GOAL OF THE EXERCISE.
What you return must be an exact copy of the lines in the listing below between the line holding "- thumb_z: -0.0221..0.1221" and the line holding "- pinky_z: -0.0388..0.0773", inclusive, and nothing more.
:: GIVEN DATA
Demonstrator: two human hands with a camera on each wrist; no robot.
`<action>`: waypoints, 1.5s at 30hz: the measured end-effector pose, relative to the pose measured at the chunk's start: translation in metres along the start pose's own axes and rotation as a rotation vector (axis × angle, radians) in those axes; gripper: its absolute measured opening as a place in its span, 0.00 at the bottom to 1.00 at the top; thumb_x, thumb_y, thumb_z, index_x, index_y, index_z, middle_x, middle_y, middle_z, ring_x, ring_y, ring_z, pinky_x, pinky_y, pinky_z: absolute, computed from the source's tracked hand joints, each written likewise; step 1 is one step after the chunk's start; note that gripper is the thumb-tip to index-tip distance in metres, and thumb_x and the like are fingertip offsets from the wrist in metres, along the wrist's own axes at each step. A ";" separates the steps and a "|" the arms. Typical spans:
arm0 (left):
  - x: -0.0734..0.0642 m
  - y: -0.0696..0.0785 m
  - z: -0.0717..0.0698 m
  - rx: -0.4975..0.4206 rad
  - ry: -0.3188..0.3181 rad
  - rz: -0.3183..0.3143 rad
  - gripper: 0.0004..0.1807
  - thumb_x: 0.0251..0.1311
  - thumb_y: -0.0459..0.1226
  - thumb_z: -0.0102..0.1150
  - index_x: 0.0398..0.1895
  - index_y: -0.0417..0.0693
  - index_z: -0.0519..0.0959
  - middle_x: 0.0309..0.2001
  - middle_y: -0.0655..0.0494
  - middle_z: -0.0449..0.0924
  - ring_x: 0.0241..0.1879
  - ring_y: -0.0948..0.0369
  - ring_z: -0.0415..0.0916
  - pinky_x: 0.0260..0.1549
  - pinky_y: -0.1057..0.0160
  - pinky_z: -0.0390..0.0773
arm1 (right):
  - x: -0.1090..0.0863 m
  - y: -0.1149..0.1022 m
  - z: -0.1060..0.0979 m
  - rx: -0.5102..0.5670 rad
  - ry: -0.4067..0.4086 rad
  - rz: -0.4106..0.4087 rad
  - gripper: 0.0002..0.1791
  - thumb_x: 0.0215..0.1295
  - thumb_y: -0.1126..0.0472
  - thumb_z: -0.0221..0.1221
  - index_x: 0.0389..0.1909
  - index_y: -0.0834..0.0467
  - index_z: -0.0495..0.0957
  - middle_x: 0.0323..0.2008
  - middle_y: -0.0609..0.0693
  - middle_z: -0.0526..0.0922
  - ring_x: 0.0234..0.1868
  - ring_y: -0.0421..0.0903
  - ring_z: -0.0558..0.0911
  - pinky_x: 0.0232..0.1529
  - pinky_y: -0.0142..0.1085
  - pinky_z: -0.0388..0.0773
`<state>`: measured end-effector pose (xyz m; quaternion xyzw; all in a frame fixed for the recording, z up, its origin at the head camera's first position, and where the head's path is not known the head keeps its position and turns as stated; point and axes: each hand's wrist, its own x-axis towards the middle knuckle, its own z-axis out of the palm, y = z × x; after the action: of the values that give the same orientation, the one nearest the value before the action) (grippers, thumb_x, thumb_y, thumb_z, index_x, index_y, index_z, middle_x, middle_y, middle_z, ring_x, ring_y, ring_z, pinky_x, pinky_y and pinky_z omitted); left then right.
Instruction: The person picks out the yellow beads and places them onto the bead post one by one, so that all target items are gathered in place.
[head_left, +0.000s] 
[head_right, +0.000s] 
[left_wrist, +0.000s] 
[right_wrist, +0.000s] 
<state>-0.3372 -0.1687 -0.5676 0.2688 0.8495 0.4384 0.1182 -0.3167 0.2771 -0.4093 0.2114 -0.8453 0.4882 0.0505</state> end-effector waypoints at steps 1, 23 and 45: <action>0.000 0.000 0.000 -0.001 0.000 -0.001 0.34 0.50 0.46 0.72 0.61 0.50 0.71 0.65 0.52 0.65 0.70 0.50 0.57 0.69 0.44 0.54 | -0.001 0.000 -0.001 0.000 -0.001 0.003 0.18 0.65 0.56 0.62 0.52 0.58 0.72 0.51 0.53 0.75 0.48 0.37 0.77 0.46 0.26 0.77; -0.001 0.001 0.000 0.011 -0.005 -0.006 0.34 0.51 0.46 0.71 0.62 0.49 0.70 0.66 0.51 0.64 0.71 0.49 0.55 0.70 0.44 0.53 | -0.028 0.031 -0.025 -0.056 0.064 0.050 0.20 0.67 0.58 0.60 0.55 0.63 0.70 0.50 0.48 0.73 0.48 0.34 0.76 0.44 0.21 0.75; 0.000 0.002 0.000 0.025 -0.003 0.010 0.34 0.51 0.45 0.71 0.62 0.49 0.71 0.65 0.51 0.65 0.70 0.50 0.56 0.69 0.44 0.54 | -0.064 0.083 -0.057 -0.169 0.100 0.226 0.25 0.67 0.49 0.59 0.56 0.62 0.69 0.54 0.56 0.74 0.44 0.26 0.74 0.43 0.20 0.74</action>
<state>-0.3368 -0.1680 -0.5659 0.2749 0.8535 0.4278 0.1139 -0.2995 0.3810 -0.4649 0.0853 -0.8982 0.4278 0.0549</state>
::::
WRITTEN SOLUTION.
  - thumb_z: -0.0221..0.1221
  - index_x: 0.0389..0.1909
  - index_y: -0.0834..0.0467
  - index_z: -0.0495..0.0957
  - middle_x: 0.0323..0.2008
  - middle_y: -0.0609..0.0693
  - middle_z: -0.0526..0.0922
  - ring_x: 0.0234..0.1868
  - ring_y: -0.0421..0.0903
  - ring_z: -0.0558..0.0911
  - pinky_x: 0.0232..0.1529
  - pinky_y: -0.0142..0.1085
  - pinky_z: -0.0388..0.0773

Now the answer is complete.